Trash stuffed in recycling bins is actually being recycled, according to a group of MIT researchers who have been tagging and tracking certain recyclables since 2009. Discarded electronics and household hazardous waste is also making it to recycling centers, though its journey can be surprisingly long.
Though refuse collection and processing companies keep records of their operations, no one seemed to have any idea of the route taken by trash from garbage bin to its final destination, according to researchers at MIT’s SENSEable City Lab.
The team dubbed its project “Trash Track” and told the CNET website that it was “designed to monitor trash from start to finish.” The team, led by Carlo Ratti, director of SENSEable City Lab, would “electronically tag different pieces of waste to trace their voyage through the disposal systems.”
The objective of the project was to “reveal the disposal process of our everyday objects, as well as highlight potential inefficiencies in today’s recycling and sanitation systems,” Ratti explained. The project website asks visitors to imagine “a future where we understand the ‘removal-chain’ as we do the ‘supply-chain’.”
Follow That Trash.
Ratti’s team spent most of 2009 “attaching thousands of tracking devices to pieces of garbage in Seattle and New York City,” which sent out location pulse signals to the SENSEable City Lab and to “exhibits in both cities, where live maps revealed the many paths garbage takes,” Scientific American reported in 2010.
Dietmar Offenhuber, a doctoral student at the lab, told Scientific American that part of the rationale for conducting the study was to determine if the millions of dollars being spent on recycling programs were being spent well. Some question whether recycling creates more greenhouse gases than it conserves or wastes more energy than it saves.
Nobody Really Has The Overall Picture.
“Even the people working in waste removal don’t really have a clear knowledge or picture of where the stuff goes,” given how many handoffs trash companies make, Offenhuber said.
The team initially used tags equipped with GSM cellular phone technology to estimate the position of the trash by “measuring signal strength from each cell tower in sight of the device and comparing it to a map of cell phone towers,” project members explained — standard triangulation. The researchers tagged about 3,000 items of garbage in Seattle alone.
They soon switched to tags using GPS and CDMA cell-tower trilateration “based on the Qualcomm inGeo platform… in combination with Sprint’s cell phone network, using Qualcomm’s gpsOne technology to provide both accuracy and availability for position tracking applications.” And as they were going to be tracking over weeks and months to find final destinations, the team developed “duty cycling algorithms,” to get hibernation capability “that keep the tag off most of the time, turning it on only every few hours to sense and report its position.” The device switches off if no movement is detected to prolong battery life.
Extensive and Complicated Network Uncovered.

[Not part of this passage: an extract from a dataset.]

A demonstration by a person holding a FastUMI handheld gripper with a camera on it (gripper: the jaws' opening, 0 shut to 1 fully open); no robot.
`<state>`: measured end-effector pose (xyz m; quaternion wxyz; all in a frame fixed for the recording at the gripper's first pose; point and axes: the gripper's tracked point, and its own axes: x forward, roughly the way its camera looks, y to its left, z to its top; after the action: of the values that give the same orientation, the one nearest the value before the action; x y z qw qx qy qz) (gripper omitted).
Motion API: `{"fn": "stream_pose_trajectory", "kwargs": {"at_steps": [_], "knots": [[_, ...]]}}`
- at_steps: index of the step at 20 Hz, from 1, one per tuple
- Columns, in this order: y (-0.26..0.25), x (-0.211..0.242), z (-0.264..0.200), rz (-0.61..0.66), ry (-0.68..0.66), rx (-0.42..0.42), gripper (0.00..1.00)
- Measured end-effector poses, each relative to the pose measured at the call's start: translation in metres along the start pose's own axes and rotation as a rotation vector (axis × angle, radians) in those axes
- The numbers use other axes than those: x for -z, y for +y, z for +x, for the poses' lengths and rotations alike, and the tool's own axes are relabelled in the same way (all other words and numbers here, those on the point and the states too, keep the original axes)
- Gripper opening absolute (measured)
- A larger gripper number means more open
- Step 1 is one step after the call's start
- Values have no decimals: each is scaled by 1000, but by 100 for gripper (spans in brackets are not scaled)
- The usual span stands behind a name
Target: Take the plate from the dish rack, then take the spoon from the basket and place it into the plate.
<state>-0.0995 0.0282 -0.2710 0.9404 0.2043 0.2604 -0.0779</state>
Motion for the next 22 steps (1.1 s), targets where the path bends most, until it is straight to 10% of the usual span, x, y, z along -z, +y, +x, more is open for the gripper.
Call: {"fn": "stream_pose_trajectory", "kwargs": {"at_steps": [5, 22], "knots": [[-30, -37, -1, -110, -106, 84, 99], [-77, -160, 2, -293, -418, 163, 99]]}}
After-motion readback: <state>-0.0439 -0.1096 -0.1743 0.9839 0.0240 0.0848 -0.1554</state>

The “extent and complexity” of the network handling waste in the United States surprised researchers, Offenhuber said.
Another surprise was how far some waste traveled. Electronic and household hazardous waste from Seattle, much of which had to be sent to specialized treatment facilities, “traveled on average more than 932 miles.”
One printer cartridge had an odyssey of 3,823 miles — a prodigious use of resources and energy to recycle a printer cartridge, the researchers said. Offenhuber said that telephones and printer cartridges also get shipped across the country — to Chicago, Miami, and New York.
Preliminary reports indicate that about 75 percent of the waste from Seattle that was tagged actually reached recycling facilities, which project officials called “significantly above the U.S. average,” with 95 percent of the trash reaching “EPA-compliant end destinations in the vicinity of the Seattle metropolitan area.”
That’s Some Journey.
Yet as the journeys of some of the trash might indicate, there’s a trade-off between recycling and “the carbon emissions produced in getting waste to a recycling facility,” which project officials speculated could negate “the expected benefits of recycling.”
“Because the recycling process itself generates, of course, an environmental burden, this burden is also depending on the transportation distance,” Offenhuber told Scientific American. “So if you have an object that yields very little energy in the recycling process, and you have to carry it through the whole country, then you have probably a higher environmental burden than gain.”
The team wrote in a paper published soon after the project that its results show that electronic and household hazardous waste items travel significantly longer and more arbitrary trajectories than other types. “We show how existing models for waste emissions, such as the Environmental Protection Agency’s Waste Reduction Model, may underestimate the environmental impact of transportation by not accounting for very long trajectories that include multiple transport modalities,” they wrote.
However, for standard curbside recycling and landfilling, “the environmental impact of transportation distance seems to play a minor role… the expected transportation distances do not significantly differ whether the item was discarded in an urban, suburban, or rural setting (although the setting seems to have some influence on the duration of the waste removal process),” the team wrote.
Ratti, Offenhuber, and Malima I. Wolf plan to publish a summary of the project’s findings as “Trash Track – Active Location Sensing for Evaluating E-waste Transportation,” in an upcoming edition of Waste Management & Research.